US commemorative fifty-cent piece (1923)

The Monroe Doctrine Centennial half dollar was a fifty-cent piece struck by the United States Bureau of the Mint. Bearing portraits of former U.S. Presidents James Monroe and John Quincy Adams, the coin was issued in commemoration of the centennial of the Monroe Doctrine and was produced at the San Francisco Mint in 1923. Sculptor Chester Beach is credited with the design, although the reverse closely resembles an earlier work by Raphael Beck.

In 1922, the motion picture industry was faced with a number of scandals, including manslaughter charges against star Roscoe "Fatty" Arbuckle. Although Arbuckle was eventually acquitted, motion picture executives sought ways of getting good publicity for Hollywood. One means was an exposition, to be held in Los Angeles in mid-1923. To induce Congress to issue a commemorative coin as a fundraiser for the fair, organizers associated the exposition with the 100th anniversary of the Monroe Doctrine, and legislation for a commemorative half dollar for the centennial was passed.

The exposition was a financial failure. The coins did not sell well, and the bulk of the mintage of over 270,000 was released into circulation. Beach faced accusations of plagiarism because of the similarity of the reverse design to a work by Beck, though he and fellow sculptor James Earle Fraser denied any impropriety. Many of the pieces that had been sold at a premium and saved were spent during the Depression; most surviving coins show evidence of wear.

== Background ==

In the early 1820s, the United States deemed two matters untoward interference by European powers in its zone of influence.

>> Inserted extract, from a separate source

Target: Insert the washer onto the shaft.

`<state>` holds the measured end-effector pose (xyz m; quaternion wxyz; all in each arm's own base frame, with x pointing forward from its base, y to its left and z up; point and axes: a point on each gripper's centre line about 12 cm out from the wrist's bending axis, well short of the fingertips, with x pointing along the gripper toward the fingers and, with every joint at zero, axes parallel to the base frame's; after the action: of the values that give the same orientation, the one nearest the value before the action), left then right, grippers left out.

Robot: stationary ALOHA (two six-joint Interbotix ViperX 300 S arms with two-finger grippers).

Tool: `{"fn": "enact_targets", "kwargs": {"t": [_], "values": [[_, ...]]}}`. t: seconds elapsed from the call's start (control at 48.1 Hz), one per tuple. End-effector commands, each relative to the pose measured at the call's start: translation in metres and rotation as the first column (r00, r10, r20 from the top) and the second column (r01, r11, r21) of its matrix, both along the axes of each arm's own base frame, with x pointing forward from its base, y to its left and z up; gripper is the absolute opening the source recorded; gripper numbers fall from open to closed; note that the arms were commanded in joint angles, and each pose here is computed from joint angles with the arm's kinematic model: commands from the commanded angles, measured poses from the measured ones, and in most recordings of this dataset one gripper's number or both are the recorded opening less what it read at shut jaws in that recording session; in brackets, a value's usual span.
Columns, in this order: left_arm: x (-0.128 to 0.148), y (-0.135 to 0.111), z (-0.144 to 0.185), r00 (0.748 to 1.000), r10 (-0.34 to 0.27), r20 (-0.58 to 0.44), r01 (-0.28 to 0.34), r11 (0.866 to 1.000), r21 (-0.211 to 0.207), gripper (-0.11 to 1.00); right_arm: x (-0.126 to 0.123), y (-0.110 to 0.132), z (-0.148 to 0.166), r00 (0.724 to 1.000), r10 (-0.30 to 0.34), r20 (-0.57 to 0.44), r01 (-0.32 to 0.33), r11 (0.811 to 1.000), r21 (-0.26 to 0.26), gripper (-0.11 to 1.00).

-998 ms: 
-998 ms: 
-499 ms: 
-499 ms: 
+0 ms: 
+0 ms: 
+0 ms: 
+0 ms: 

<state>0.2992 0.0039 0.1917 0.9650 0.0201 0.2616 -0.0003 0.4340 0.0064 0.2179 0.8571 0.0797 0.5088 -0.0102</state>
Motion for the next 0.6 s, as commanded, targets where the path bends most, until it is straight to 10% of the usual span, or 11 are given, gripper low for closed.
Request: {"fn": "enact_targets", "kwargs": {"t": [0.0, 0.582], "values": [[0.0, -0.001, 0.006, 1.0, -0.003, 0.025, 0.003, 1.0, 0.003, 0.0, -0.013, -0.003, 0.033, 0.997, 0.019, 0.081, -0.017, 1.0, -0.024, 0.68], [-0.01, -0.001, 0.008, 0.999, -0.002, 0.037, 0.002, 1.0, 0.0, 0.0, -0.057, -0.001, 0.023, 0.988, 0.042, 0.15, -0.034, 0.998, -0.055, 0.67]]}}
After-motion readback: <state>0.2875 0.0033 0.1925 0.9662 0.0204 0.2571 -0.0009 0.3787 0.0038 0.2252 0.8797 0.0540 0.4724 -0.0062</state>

The first was the Russian Ukase of 1821, asserting exclusive territorial and trading rights along much of what is today Canada's Pacific coast. The United States considered this area to be part of the Oregon Country and hoped to eventually gain control of it. The second was possible European threats against the Latin American nations, newly independent from Spain. United States officials feared that a Quadruple Alliance of Prussia, Austria, Russia, and France would restore Spain to power in the Americas.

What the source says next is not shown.